### Dataset entries ###

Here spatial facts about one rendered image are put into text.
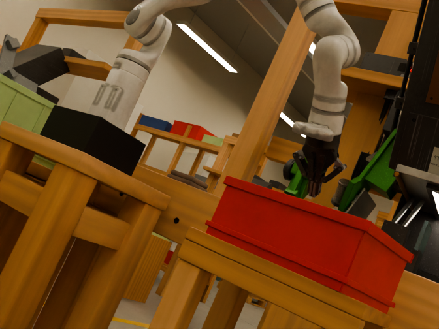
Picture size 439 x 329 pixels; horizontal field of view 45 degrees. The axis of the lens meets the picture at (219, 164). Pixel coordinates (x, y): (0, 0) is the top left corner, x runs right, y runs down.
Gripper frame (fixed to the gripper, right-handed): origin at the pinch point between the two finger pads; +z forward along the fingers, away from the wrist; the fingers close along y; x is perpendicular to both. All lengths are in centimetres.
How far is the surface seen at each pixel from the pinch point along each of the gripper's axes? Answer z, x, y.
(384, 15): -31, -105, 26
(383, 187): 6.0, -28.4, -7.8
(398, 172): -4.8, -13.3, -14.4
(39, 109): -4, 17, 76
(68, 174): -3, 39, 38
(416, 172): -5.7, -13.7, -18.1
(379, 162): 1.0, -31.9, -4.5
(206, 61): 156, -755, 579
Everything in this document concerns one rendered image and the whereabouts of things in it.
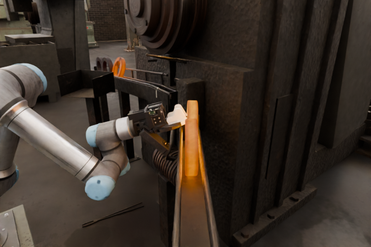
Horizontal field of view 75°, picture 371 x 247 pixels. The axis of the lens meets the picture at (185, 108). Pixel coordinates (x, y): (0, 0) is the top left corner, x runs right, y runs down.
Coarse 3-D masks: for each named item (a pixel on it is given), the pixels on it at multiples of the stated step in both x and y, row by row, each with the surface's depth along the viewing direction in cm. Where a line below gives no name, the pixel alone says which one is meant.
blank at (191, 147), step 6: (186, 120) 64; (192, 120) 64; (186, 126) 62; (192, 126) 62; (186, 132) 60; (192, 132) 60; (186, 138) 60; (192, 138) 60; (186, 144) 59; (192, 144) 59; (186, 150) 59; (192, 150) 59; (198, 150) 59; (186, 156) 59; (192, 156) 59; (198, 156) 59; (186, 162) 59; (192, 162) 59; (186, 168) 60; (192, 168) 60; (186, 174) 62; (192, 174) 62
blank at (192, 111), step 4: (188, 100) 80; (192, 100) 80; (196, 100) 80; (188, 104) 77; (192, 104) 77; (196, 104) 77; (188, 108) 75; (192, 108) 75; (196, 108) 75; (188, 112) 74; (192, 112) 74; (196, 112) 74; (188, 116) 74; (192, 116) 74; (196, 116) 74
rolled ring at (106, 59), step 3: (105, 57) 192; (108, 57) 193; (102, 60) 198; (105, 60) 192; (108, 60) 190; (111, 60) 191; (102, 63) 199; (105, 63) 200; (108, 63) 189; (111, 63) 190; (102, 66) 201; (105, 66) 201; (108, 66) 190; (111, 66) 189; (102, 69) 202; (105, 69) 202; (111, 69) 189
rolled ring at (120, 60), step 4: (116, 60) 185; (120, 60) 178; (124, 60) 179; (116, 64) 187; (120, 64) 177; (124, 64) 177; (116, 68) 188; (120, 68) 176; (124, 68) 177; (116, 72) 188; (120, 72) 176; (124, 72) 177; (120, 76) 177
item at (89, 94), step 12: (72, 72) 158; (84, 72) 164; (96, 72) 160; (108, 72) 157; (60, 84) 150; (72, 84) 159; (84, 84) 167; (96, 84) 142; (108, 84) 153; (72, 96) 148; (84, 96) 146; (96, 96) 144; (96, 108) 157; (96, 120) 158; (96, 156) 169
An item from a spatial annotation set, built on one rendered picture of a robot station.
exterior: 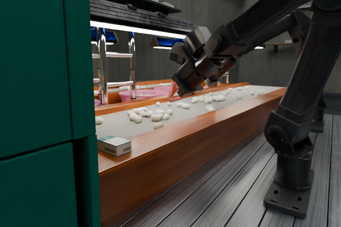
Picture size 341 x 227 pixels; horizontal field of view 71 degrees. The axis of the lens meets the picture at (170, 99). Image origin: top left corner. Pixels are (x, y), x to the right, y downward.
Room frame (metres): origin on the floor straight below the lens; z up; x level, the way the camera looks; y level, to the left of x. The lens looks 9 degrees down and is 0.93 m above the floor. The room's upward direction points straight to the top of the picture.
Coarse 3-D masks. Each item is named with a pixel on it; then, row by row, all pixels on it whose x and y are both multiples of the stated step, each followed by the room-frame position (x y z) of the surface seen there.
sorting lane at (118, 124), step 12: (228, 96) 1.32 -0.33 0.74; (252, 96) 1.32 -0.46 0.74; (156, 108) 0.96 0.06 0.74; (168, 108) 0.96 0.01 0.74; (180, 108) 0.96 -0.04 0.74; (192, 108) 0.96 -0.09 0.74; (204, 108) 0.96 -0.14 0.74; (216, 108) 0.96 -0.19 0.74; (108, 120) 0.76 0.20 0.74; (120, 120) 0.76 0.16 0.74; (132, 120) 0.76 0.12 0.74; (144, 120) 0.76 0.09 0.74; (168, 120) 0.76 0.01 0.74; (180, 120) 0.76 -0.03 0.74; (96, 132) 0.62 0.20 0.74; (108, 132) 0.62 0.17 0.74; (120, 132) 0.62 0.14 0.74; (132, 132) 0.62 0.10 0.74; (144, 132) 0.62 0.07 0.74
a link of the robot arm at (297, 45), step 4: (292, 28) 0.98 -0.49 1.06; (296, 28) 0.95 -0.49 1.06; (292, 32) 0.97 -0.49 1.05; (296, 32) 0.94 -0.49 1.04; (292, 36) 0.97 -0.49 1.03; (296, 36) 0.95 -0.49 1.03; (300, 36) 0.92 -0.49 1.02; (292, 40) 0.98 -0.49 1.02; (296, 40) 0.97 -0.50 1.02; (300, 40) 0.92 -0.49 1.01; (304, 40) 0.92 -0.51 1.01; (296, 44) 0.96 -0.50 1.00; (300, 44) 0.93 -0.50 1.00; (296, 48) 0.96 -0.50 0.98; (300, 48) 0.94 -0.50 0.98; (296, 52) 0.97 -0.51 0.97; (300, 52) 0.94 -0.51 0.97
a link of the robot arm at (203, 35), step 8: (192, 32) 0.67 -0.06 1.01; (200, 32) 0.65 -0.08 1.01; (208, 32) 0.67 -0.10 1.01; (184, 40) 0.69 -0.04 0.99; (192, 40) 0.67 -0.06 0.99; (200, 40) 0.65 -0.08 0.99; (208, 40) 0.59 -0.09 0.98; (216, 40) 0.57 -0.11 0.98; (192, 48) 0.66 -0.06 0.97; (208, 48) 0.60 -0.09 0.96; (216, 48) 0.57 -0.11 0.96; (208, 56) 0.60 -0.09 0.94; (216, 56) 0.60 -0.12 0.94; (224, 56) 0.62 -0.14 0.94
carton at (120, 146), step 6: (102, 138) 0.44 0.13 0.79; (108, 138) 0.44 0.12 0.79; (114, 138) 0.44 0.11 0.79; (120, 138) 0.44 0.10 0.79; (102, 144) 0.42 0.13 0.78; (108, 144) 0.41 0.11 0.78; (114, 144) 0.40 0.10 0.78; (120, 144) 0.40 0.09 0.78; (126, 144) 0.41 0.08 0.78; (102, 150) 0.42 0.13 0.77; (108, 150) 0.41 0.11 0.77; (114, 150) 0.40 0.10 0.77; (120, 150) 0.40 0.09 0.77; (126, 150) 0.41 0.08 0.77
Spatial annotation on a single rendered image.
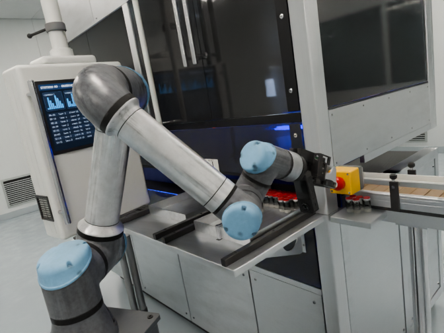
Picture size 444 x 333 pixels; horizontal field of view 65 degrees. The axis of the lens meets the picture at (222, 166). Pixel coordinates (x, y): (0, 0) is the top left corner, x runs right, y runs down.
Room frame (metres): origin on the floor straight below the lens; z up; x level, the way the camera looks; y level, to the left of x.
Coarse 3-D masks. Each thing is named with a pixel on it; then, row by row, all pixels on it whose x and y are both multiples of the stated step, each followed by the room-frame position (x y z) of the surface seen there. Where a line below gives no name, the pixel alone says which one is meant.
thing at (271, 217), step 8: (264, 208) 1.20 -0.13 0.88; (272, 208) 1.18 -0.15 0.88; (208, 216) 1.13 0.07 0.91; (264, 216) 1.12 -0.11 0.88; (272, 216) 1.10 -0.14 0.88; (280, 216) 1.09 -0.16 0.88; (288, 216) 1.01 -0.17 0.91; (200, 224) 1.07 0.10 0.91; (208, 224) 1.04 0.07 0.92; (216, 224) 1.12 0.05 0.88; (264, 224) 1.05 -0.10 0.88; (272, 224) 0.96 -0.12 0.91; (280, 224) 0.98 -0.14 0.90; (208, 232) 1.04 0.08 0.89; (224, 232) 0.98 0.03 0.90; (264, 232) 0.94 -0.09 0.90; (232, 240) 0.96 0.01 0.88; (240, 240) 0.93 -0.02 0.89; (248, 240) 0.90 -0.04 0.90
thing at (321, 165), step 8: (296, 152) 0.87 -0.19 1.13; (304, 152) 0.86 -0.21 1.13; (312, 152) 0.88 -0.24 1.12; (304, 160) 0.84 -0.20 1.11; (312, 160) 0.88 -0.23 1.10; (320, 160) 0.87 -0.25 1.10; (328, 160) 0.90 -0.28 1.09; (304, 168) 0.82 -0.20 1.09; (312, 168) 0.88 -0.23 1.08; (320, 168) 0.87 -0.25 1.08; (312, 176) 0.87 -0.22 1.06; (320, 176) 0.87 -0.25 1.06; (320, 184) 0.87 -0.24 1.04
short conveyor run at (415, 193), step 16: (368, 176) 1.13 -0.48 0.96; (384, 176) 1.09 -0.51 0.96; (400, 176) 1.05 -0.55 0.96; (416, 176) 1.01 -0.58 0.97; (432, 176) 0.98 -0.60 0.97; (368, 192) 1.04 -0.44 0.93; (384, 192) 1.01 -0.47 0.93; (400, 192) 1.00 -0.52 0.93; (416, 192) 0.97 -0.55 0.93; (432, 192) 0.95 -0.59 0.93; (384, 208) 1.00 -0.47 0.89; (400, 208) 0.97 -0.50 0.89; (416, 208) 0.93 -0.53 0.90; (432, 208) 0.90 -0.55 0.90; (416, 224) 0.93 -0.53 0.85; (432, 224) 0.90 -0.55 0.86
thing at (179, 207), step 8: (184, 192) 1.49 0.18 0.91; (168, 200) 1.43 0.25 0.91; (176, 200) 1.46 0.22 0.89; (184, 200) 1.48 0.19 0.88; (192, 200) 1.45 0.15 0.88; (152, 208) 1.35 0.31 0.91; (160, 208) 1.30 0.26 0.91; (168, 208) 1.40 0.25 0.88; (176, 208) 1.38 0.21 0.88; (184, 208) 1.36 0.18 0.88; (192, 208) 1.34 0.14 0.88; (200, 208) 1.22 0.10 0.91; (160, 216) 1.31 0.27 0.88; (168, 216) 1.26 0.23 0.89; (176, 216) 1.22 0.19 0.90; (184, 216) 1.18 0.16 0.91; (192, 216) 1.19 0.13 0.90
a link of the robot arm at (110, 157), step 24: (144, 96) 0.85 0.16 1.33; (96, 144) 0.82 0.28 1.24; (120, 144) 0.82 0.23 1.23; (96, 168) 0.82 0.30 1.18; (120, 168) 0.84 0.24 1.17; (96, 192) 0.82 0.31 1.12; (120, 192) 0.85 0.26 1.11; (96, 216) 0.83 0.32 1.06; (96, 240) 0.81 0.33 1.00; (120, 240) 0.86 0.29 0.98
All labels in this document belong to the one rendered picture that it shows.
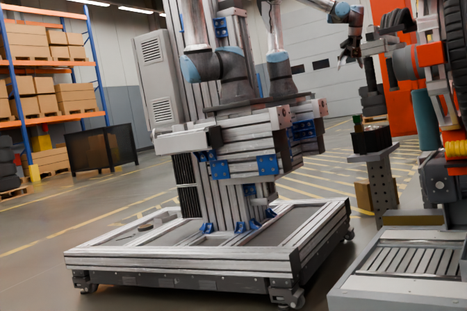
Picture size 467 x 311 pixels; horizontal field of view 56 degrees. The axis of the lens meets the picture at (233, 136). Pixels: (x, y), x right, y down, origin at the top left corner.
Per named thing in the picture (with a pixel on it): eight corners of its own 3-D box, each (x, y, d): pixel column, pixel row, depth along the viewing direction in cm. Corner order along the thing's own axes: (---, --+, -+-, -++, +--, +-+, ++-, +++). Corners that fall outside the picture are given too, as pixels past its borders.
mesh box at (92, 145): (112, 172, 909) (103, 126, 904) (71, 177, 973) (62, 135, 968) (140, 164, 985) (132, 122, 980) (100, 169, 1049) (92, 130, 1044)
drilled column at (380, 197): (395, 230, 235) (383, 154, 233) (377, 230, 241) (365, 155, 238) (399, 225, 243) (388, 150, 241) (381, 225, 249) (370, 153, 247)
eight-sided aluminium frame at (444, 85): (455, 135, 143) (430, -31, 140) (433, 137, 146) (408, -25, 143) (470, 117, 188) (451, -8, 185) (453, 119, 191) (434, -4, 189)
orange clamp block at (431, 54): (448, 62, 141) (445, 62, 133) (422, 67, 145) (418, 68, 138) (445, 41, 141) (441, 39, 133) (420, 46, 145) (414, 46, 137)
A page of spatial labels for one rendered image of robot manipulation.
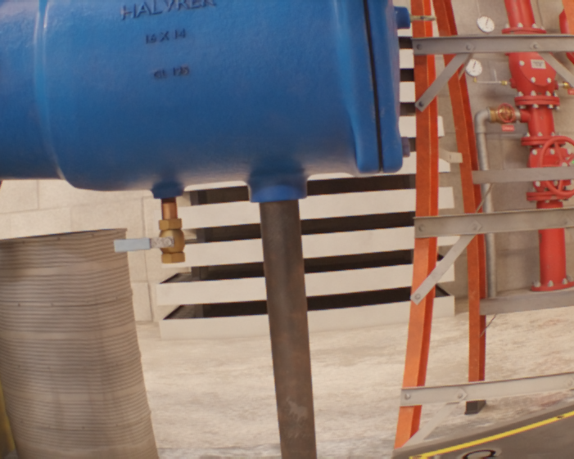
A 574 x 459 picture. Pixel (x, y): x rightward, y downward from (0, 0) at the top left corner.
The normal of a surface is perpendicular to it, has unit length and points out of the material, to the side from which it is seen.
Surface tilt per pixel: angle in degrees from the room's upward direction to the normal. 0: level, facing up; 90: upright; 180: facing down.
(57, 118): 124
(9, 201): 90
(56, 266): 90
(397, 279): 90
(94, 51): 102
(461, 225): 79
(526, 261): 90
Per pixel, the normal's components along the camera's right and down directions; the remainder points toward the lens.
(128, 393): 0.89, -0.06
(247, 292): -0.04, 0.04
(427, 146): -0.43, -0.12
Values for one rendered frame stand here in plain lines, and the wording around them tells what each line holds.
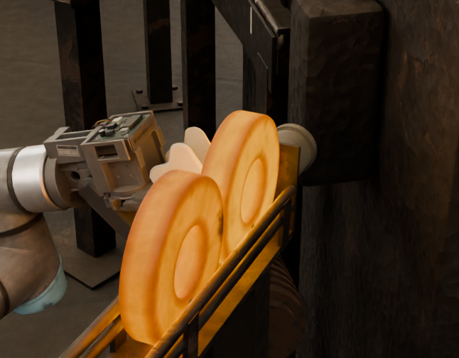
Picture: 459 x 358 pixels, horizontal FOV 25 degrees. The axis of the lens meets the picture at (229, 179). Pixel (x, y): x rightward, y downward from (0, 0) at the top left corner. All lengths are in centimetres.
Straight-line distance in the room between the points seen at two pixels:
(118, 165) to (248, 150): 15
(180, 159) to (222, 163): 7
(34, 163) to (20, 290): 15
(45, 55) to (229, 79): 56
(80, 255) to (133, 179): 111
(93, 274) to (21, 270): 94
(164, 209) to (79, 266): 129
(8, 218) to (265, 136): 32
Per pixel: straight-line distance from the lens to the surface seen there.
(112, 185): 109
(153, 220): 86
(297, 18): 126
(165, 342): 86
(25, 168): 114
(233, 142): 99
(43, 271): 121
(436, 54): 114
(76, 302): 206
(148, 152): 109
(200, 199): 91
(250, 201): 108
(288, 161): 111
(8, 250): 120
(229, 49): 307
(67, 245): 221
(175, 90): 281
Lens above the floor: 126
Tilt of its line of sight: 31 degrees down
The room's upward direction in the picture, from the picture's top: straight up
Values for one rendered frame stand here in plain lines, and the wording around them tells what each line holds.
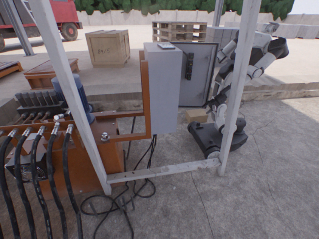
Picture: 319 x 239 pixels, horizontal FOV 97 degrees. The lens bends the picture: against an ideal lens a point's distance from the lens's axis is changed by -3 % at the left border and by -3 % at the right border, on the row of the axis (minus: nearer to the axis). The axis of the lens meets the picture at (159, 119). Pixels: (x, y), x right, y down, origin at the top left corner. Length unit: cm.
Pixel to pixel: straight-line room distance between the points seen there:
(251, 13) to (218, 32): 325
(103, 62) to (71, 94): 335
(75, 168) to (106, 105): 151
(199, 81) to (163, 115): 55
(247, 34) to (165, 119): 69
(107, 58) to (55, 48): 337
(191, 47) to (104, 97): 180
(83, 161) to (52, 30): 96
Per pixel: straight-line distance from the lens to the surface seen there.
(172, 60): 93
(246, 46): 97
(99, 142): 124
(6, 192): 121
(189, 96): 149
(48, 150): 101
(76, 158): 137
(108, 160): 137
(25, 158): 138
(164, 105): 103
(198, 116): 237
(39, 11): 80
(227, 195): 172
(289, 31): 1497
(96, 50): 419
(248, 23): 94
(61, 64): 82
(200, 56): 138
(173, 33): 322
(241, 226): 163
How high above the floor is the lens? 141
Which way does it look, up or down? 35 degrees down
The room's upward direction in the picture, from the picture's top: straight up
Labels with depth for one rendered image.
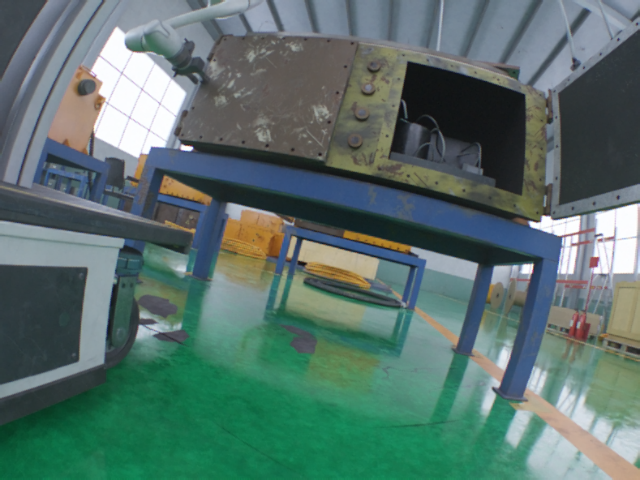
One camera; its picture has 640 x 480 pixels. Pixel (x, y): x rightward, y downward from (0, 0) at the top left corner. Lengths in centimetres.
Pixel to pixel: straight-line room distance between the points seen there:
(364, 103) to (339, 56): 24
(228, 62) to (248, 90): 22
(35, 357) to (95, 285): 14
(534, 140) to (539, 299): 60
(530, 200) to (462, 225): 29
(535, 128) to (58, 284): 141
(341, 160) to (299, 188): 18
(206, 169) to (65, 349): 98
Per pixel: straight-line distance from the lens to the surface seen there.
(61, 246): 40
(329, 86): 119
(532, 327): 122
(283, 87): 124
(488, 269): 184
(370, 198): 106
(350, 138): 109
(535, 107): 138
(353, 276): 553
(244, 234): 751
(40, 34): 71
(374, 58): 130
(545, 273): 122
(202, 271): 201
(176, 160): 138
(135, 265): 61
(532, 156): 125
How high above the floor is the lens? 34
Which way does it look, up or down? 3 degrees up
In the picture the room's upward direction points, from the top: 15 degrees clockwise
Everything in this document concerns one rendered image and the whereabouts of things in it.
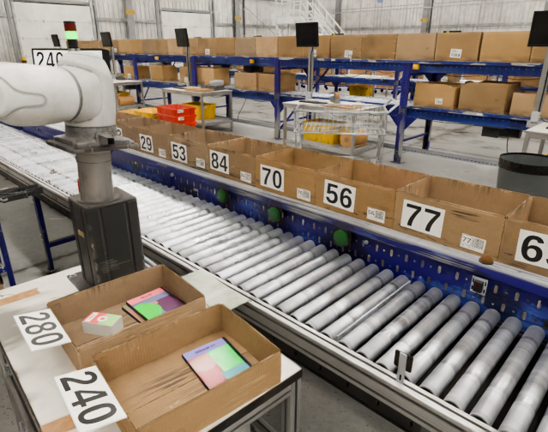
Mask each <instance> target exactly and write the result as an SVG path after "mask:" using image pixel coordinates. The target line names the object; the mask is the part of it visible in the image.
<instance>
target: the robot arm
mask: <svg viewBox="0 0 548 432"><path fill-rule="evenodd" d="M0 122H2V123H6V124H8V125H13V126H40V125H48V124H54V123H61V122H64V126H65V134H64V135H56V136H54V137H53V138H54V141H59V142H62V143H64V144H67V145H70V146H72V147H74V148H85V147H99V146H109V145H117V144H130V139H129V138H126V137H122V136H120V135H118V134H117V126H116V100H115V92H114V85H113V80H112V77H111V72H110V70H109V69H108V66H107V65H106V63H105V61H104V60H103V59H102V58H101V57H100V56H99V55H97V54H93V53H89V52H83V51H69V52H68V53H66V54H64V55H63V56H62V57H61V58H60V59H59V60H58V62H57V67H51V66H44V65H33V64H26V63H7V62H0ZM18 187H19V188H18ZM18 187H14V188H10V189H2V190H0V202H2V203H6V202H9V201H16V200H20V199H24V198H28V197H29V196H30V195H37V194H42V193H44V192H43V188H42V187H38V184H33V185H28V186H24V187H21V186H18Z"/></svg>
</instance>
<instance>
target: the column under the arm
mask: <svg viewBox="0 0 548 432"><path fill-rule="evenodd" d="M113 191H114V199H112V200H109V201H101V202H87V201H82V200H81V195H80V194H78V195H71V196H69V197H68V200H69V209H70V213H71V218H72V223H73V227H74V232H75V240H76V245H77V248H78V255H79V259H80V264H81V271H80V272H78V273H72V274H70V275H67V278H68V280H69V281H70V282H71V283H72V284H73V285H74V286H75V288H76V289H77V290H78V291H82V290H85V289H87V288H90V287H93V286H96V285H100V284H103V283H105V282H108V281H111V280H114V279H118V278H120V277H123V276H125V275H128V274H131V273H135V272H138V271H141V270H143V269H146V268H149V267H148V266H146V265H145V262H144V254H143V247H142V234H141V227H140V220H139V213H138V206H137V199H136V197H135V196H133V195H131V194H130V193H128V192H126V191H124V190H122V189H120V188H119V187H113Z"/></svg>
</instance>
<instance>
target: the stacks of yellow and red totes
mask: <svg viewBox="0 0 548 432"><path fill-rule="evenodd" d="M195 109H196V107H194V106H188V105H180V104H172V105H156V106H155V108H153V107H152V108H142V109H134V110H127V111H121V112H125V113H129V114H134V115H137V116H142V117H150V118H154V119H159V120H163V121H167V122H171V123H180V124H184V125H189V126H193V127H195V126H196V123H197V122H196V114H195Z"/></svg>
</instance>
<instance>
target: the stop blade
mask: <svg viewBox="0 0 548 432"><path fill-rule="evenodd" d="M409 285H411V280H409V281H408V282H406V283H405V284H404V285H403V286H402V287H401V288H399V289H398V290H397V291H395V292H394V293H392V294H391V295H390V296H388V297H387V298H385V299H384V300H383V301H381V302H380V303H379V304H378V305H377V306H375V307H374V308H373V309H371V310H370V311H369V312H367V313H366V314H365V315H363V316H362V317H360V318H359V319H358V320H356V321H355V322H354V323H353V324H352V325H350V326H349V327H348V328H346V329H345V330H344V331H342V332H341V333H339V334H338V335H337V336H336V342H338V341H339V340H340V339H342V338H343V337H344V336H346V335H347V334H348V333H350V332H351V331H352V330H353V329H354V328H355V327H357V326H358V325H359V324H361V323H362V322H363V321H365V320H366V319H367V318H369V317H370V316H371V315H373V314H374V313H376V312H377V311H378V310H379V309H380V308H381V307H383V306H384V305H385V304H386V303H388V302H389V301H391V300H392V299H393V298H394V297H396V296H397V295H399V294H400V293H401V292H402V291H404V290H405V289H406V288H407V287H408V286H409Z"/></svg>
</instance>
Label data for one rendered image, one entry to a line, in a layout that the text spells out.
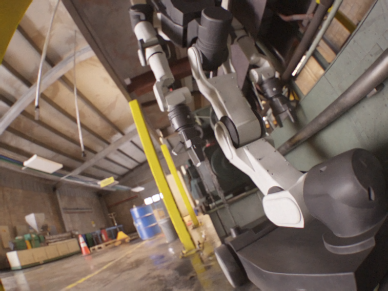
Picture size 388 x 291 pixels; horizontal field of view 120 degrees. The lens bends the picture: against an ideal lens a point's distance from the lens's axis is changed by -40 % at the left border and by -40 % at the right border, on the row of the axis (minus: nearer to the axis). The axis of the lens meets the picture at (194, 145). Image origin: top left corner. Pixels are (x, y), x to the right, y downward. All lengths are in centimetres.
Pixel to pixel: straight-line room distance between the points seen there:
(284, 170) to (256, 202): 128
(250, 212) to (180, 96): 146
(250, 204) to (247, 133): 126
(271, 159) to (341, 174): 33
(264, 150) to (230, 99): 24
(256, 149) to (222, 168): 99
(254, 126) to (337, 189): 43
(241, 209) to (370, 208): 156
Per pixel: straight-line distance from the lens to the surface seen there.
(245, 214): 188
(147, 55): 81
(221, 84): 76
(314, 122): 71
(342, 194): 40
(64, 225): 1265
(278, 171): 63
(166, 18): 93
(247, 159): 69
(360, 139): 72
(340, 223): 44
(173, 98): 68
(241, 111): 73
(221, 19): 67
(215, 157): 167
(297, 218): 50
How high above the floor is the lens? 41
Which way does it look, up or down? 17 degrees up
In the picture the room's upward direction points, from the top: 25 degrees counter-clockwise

###

- What you should do: Retype the entries above exactly. Stop after the line containing "rolled ring at (106, 59), step", and omit the pictures.

- Answer box:
Here spatial facts about one rendered image are put into text.
Picture size 439 x 329 pixels; horizontal field of view 45 degrees. The axis of the lens meets the picture at (219, 164). Pixel coordinates (x, y): (0, 0) is the top left corner, x runs right, y runs down.
Gripper frame (fixed to the gripper, right-handed): origin at the pinch point between the two finger pads; +z forward along the fingers, away from the wrist; the fingers close along y; x is perpendicular to both. All lengths are in centimetres.
How far is the surface seen at each pixel from the pinch point along each of the gripper's axes? Answer z, x, y.
(384, 15): -31, -105, 26
(383, 187): 6.0, -28.4, -7.8
(398, 172): -4.8, -13.3, -14.4
(39, 109): -4, 17, 76
(68, 174): -3, 39, 38
(416, 172): -5.7, -13.7, -18.1
(379, 162): 1.0, -31.9, -4.5
(206, 61): 156, -755, 579
Everything in this document concerns one rendered image and the whereabouts of things in it.
Horizontal field of view 75°, picture 371 x 247 pixels. The axis of the lens meets the picture at (185, 108). Pixel coordinates (x, y): (0, 0) is the top left corner, x runs right, y runs down.
Coarse 3-D masks: for each named item (a pixel on it is given), the pixels on it at multiples of the stated step in both x and y, row by row, each with the surface's depth along the viewing direction in cm. Where a line below gives no name, the pixel alone says which one is meant.
blank at (191, 147), step 6: (186, 120) 64; (192, 120) 64; (186, 126) 62; (192, 126) 62; (186, 132) 60; (192, 132) 60; (186, 138) 60; (192, 138) 60; (186, 144) 59; (192, 144) 59; (186, 150) 59; (192, 150) 59; (198, 150) 59; (186, 156) 59; (192, 156) 59; (198, 156) 59; (186, 162) 59; (192, 162) 59; (186, 168) 60; (192, 168) 60; (186, 174) 62; (192, 174) 62
blank at (192, 111), step 4: (188, 100) 80; (192, 100) 80; (196, 100) 80; (188, 104) 77; (192, 104) 77; (196, 104) 77; (188, 108) 75; (192, 108) 75; (196, 108) 75; (188, 112) 74; (192, 112) 74; (196, 112) 74; (188, 116) 74; (192, 116) 74; (196, 116) 74
rolled ring at (106, 59), step 3: (105, 57) 192; (108, 57) 193; (102, 60) 198; (105, 60) 192; (108, 60) 190; (111, 60) 191; (102, 63) 199; (105, 63) 200; (108, 63) 189; (111, 63) 190; (102, 66) 201; (105, 66) 201; (108, 66) 190; (111, 66) 189; (102, 69) 202; (105, 69) 202; (111, 69) 189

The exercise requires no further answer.